Given material ▸
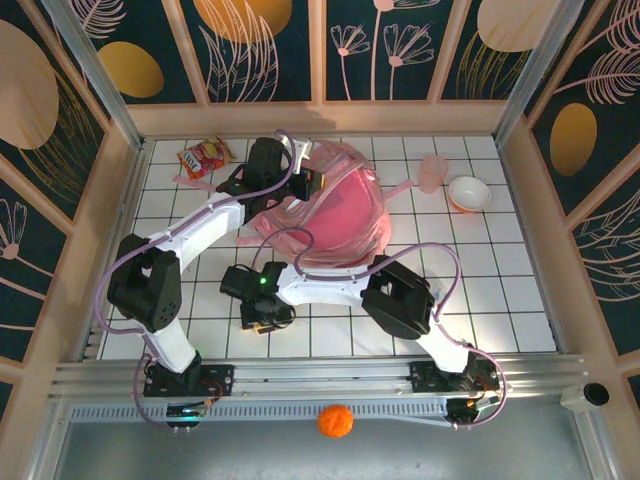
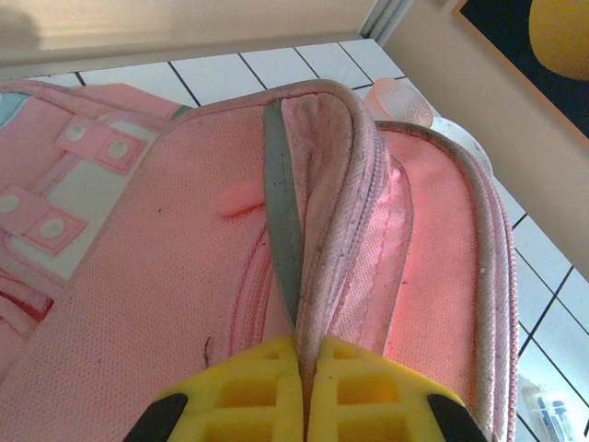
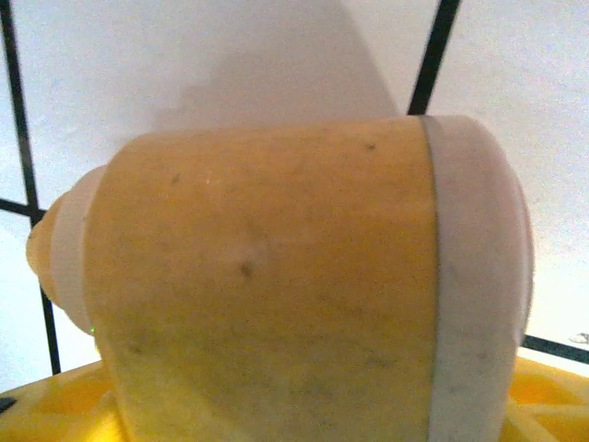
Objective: Pack books, pencil case, and school supplies into a backpack
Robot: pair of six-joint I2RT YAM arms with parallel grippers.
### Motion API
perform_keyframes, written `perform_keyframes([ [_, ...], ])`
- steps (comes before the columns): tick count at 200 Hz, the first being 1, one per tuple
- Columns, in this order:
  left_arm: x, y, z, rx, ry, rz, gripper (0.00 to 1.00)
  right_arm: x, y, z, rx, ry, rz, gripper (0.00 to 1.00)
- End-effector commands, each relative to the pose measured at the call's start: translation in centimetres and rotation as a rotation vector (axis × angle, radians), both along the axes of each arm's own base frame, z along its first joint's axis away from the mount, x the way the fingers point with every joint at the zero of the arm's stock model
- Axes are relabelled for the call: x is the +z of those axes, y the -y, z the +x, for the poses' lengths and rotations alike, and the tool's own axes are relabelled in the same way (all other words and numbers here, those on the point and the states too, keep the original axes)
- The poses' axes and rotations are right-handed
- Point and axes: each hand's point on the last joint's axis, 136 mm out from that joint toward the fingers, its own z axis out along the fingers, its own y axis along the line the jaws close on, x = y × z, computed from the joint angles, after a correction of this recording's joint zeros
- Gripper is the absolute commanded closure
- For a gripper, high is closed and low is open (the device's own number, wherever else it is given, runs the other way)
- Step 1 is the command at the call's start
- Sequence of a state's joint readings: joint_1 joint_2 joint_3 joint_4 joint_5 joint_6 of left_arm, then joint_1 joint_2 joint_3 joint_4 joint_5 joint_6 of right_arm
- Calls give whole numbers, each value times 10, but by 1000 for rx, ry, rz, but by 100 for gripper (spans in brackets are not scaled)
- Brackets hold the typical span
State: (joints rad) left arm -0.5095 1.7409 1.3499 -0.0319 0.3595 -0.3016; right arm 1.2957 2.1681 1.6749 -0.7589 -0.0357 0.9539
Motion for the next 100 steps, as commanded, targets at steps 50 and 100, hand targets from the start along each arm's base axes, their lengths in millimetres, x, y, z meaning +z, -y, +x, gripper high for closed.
perform_keyframes([
  [50,19,-7,9,34,64,-32,100,41,-7,14,-3,120,88,46],
  [100,39,-16,5,50,139,-13,100,101,5,27,-107,211,261,47],
])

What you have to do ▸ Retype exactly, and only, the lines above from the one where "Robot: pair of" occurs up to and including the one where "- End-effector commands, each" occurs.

Exercise response ▸
Robot: pair of six-joint I2RT YAM arms with parallel grippers.
### Motion API
perform_keyframes, written `perform_keyframes([ [_, ...], ])`
- steps (comes before the columns): tick count at 200 Hz, the first being 1, one per tuple
- Columns, in this order:
  left_arm: x, y, z, rx, ry, rz, gripper (0.00 to 1.00)
  right_arm: x, y, z, rx, ry, rz, gripper (0.00 to 1.00)
- End-effector commands, each relative to the pose measured at the call's start: translation in centimetres and rotation as a rotation vector (axis × angle, radians), both along the axes of each arm's own base frame, z along its first joint's axis away from the mount, x the way the fingers point with every joint at the zero of the arm's stock model

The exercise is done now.